* _What this task involves_:
Every line between the top of the data below and the line with "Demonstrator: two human", both ends included, must be retyped exactly.

* _Information supplied_:

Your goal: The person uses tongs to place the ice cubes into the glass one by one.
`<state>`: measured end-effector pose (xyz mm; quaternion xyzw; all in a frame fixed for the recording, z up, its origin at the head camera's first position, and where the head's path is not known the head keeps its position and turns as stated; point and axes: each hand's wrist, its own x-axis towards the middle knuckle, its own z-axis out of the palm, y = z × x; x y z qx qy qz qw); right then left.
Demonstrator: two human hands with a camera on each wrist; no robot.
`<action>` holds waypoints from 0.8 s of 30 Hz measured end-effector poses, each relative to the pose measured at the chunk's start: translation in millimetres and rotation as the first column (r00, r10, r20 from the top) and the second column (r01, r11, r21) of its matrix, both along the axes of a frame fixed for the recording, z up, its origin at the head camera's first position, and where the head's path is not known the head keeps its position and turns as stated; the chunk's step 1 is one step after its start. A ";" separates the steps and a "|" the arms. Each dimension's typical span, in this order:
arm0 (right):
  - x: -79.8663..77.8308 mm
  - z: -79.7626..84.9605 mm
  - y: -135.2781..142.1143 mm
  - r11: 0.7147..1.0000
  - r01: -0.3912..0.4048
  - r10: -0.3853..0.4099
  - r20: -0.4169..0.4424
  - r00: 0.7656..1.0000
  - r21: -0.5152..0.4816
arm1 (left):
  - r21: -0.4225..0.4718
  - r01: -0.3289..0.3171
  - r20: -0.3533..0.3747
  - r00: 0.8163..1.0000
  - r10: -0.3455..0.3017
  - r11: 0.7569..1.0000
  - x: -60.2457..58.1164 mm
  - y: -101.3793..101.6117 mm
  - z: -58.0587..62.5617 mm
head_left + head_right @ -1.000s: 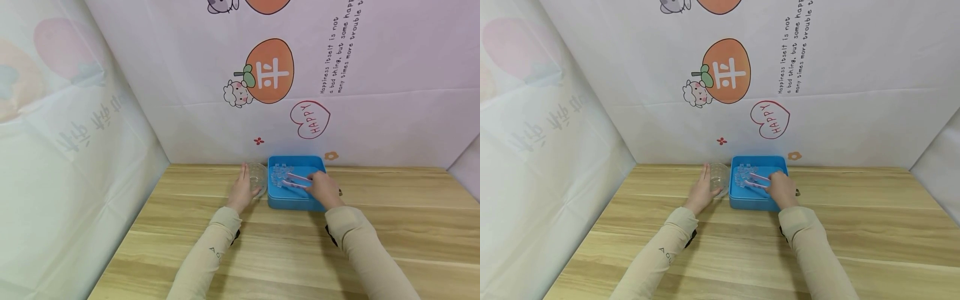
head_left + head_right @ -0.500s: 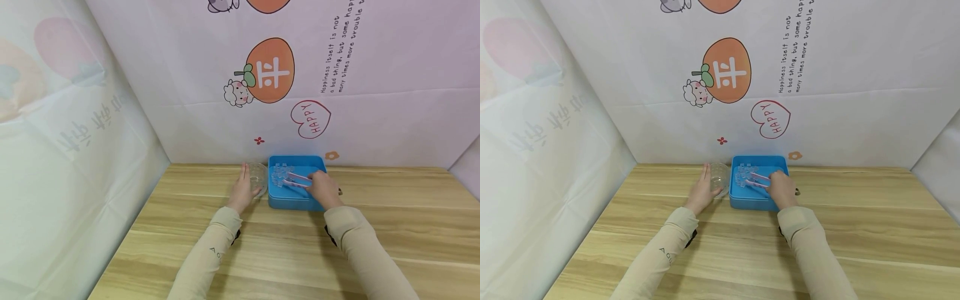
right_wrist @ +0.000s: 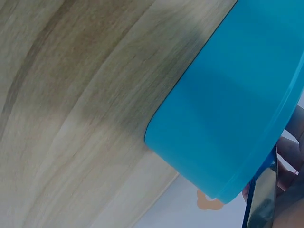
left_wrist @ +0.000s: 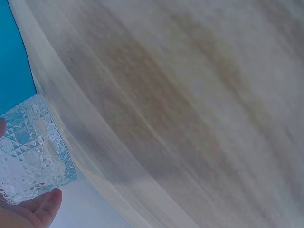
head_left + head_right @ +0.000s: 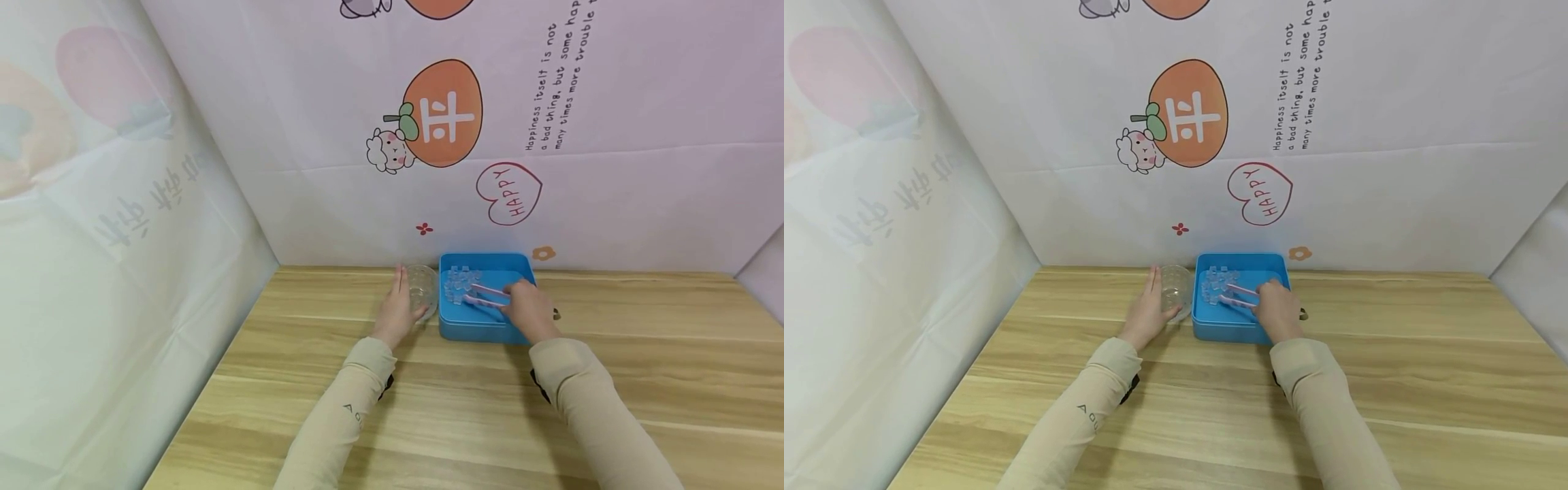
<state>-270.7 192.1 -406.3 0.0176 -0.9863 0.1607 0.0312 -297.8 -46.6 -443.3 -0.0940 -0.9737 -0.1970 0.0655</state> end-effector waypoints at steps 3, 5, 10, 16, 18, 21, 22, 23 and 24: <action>0.1 -0.4 -0.1 1.000 -0.001 0.001 -0.012 1.000 0.005 | -0.004 -0.001 0.002 1.000 0.001 1.000 0.3 -0.8 0.4; 0.1 -0.3 -0.5 1.000 -0.001 0.001 -0.017 1.000 0.008 | -0.007 -0.001 0.003 1.000 0.001 1.000 0.7 -1.1 0.6; 0.0 -0.6 -1.1 1.000 -0.004 0.004 0.007 1.000 0.004 | -0.004 0.003 -0.003 1.000 -0.003 1.000 0.4 -0.6 0.5; -0.1 -0.7 -1.0 1.000 -0.004 0.004 0.018 1.000 -0.004 | -0.003 -0.001 0.004 1.000 0.001 1.000 1.8 -0.6 2.2; -0.5 -1.1 -0.9 1.000 -0.004 0.004 0.014 1.000 -0.010 | 0.000 -0.003 0.008 1.000 0.003 1.000 2.3 -0.7 2.7; -0.8 -2.0 -1.0 1.000 -0.002 0.003 0.003 1.000 -0.010 | -0.001 -0.005 0.009 1.000 0.005 1.000 1.9 -0.8 2.1; -0.8 -2.3 -1.0 1.000 -0.002 0.002 0.000 1.000 -0.009 | 0.000 -0.006 0.009 1.000 0.006 1.000 1.7 -0.9 1.7; -0.7 -2.5 -1.1 1.000 -0.002 0.002 -0.004 1.000 -0.008 | 0.000 -0.007 0.009 1.000 0.007 1.000 1.5 -1.1 1.4; -0.7 -2.7 -1.2 1.000 -0.001 0.001 -0.007 1.000 -0.007 | 0.000 -0.007 0.009 1.000 0.007 1.000 1.3 -1.3 1.0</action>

* _Exercise response_:
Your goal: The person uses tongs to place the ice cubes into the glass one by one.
`<state>`: measured end-effector pose (xyz mm; quaternion xyzw; all in a frame fixed for the recording, z up, its origin at the head camera's first position, and where the head's path is not known the head keeps its position and turns as stated; point and axes: each hand's wrist, its own x-axis towards the middle knuckle, its own z-axis out of the palm, y = z × x; x y z qx qy qz qw); right then left.
Demonstrator: two human hands with a camera on each wrist; no robot.

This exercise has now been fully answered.